- [Assigned task] Starting at the line with "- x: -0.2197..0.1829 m", copy each line through the last one below exactly as written, without any pictures.
......
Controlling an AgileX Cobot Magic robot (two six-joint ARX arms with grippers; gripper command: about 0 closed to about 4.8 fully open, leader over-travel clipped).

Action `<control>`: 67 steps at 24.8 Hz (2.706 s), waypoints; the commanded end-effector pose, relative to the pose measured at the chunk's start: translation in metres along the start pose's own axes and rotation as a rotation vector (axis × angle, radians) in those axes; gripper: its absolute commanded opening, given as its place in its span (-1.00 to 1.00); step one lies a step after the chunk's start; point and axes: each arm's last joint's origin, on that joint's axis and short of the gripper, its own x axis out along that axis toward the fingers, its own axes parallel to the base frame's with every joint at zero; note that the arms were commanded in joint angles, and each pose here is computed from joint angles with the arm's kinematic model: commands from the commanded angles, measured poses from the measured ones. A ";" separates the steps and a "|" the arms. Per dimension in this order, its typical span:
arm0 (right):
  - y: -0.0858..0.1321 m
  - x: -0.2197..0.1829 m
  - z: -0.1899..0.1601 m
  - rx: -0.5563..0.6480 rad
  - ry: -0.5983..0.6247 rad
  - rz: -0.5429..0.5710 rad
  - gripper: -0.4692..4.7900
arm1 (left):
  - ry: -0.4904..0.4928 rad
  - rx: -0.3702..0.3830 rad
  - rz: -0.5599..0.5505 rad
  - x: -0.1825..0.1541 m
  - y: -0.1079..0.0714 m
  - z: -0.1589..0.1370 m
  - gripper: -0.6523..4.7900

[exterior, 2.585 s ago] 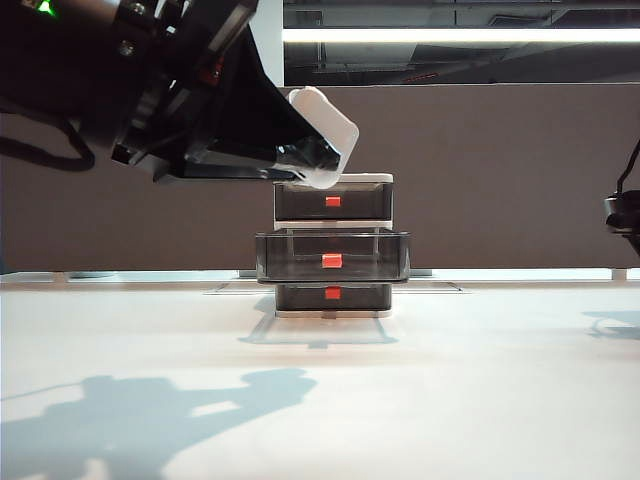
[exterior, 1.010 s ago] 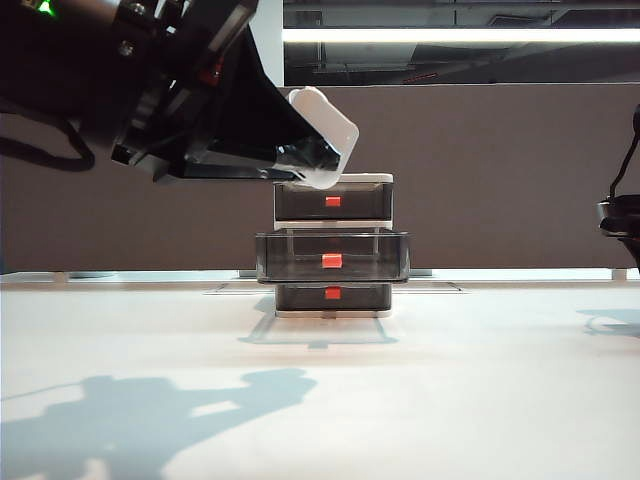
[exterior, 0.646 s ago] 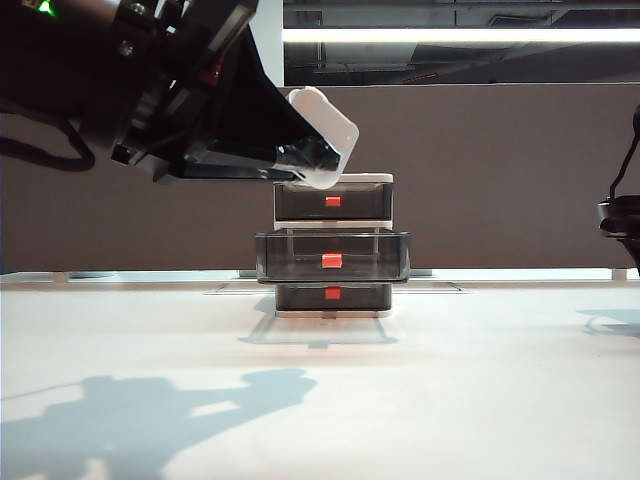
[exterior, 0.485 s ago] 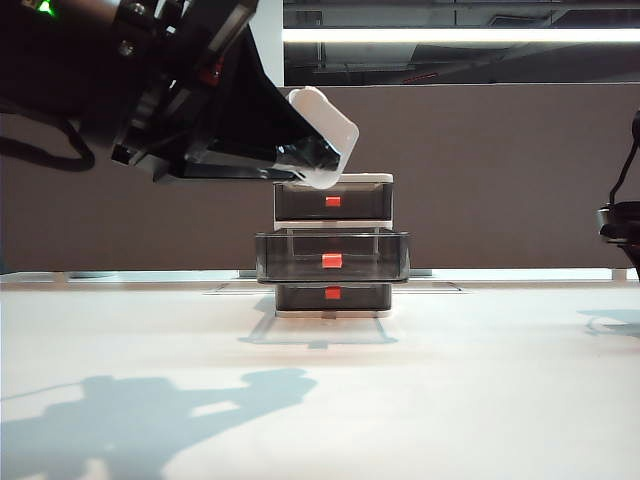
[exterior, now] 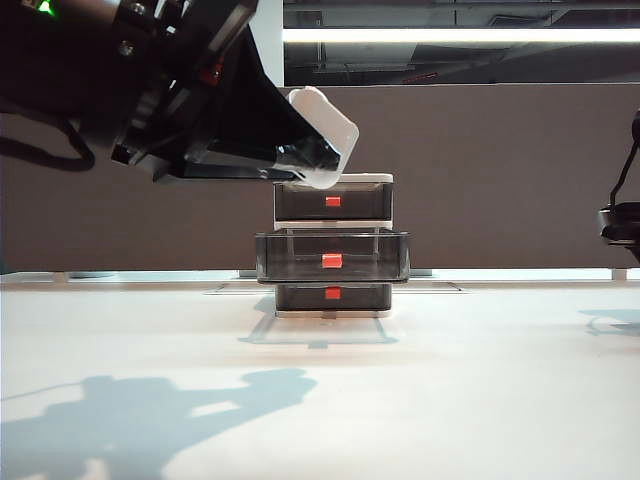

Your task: Pick up the earphone case on the table, open the lid, insert the wireless earphone on the table into it, close the lid, put the earphone case into the second layer of the drawer, and finally close the drawer.

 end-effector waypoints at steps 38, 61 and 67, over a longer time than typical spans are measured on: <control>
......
- [Exercise result]
  - x: -0.2197..0.1829 m
  - z: -0.1899..0.1601 m
  - rx: -0.5563..0.6480 rad
  - ry: -0.5983..0.6247 rad
  - rz: -0.5429..0.5710 rad
  - gripper: -0.4692..4.7900
arm1 (left):
  - ry: -0.4904..0.4928 rad
  - rx: -0.3702..0.3830 rad
  - rz: -0.5599..0.5505 rad
  - x: -0.1825..0.1541 m
  - y: -0.1079..0.0714 m
  - z: -0.1589..0.1370 m
  - gripper: -0.6523..4.7900

[exterior, 2.585 s ago] 
[exterior, 1.010 s ago] 
[exterior, 0.646 s ago] 
[exterior, 0.485 s ago] 
[exterior, now] 

Your task: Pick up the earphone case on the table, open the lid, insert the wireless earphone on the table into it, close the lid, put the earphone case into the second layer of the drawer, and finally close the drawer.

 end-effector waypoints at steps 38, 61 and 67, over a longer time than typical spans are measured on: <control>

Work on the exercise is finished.